War cemetery in Myanmar for dead Ottoman prisoners of war

The Meiktila War Cemetery is a war cemetery which serves as the resting place for captured Ottoman soldiers who died in Myanmar. It is located in the city of Meiktila, situated in the Meiktila District of the Mandalay Division. The cemetery also serves as a memorial for the deceased soldiers.

During the First World War, approximately 12,000 Ottoman soldiers were captured by the British during the Mesopotamian and Sinai and Palestine campaigns as part of the Middle Eastern theatre of World War I. These prisoners of war were mostly transferred to prisoner-of-war camps in Myanmar, which was under British colonial rule at the time. Up to 1,000 Ottoman prisoners of war died while in captivity, primarily due to outbreaks of disease.

During the war, the prisoner-of-war camp in Meiktila housed thousands of Ottoman prisoners of war. According to a Red Cross report published in 1917, the prisoners reported that they were treated well in the camps but complained about being separated from their families, loss of their liberty and livelihoods and boredom. The Red Cross characterized the prisoners' acceptance of their fate as "Oriental fatalism".

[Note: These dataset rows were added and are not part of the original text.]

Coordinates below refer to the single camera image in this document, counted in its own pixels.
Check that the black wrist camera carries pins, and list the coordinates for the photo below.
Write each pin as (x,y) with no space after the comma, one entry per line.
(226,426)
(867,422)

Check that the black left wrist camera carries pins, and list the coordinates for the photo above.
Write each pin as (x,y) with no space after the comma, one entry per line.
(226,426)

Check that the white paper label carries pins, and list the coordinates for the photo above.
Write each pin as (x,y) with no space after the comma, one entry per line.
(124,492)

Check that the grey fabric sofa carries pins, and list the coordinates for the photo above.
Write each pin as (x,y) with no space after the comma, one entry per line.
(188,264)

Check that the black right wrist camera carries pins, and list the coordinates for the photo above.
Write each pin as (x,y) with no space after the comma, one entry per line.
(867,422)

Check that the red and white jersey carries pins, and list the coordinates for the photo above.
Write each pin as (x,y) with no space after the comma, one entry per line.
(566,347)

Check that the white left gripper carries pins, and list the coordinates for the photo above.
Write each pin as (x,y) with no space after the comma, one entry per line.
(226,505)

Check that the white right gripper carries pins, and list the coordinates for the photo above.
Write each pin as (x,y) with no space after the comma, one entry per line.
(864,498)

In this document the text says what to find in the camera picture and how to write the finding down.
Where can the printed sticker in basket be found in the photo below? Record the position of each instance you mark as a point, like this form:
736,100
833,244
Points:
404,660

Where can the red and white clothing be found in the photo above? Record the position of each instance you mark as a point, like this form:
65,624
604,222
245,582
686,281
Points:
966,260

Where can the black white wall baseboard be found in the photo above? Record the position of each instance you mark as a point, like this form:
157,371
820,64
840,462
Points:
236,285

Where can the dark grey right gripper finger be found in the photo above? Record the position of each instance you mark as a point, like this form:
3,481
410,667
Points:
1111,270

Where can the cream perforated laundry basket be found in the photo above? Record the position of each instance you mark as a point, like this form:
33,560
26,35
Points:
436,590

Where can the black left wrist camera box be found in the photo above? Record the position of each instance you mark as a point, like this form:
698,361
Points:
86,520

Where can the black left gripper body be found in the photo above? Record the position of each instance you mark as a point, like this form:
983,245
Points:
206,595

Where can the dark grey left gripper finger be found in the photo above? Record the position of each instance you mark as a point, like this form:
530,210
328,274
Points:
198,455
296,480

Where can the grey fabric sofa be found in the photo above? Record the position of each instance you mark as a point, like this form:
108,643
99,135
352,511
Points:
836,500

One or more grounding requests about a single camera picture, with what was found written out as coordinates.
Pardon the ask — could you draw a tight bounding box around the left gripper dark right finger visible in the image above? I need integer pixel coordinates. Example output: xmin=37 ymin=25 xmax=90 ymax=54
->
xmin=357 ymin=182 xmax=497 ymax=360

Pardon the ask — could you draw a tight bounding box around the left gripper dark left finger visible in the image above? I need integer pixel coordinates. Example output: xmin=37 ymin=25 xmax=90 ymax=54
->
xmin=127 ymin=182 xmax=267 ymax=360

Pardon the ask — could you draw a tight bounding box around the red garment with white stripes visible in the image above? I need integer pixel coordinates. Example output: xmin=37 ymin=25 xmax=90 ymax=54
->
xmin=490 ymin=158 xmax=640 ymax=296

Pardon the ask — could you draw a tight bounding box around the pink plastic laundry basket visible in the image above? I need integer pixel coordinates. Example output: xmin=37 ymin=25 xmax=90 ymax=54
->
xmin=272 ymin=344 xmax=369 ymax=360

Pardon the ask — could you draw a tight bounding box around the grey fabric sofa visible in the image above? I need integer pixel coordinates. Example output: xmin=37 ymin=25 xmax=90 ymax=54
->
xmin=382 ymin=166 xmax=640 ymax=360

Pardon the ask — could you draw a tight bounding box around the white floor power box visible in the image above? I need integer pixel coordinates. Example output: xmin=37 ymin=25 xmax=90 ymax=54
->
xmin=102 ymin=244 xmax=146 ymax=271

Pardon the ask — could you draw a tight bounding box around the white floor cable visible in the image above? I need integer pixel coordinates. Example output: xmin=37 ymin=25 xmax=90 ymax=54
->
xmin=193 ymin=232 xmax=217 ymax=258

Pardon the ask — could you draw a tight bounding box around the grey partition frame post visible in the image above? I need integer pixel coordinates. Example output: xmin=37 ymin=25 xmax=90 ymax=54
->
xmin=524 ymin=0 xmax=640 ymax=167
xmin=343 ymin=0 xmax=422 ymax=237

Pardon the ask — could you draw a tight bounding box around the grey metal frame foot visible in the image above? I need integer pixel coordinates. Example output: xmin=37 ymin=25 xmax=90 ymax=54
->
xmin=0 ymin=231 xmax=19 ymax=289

After the end of the First World War, most of the prisoners of war were sent back home. The cemetery in Meiktila where the soldiers were buried soon fell into disrepair, though in 2012 the Turkish government paid for it to be restored in order to serve as a memorial (after Turkish-Myanmar relations began to improve under the presidency of Thein Sein. In 2013, Islamophobic rumors spread in the Mandalay region that after the cemetery was restored, a mosque would be constructed nearby, which were denied by a local Muslim community leader.

According to Frontier Myanmar journalist James T. Davies,

 ... the rumours about the cemetery [in Meiktila] were due to a misunderstanding. This had exacerbated tension in the town between Buddhists and Muslims, which was already strained by the violence in Rakhine State.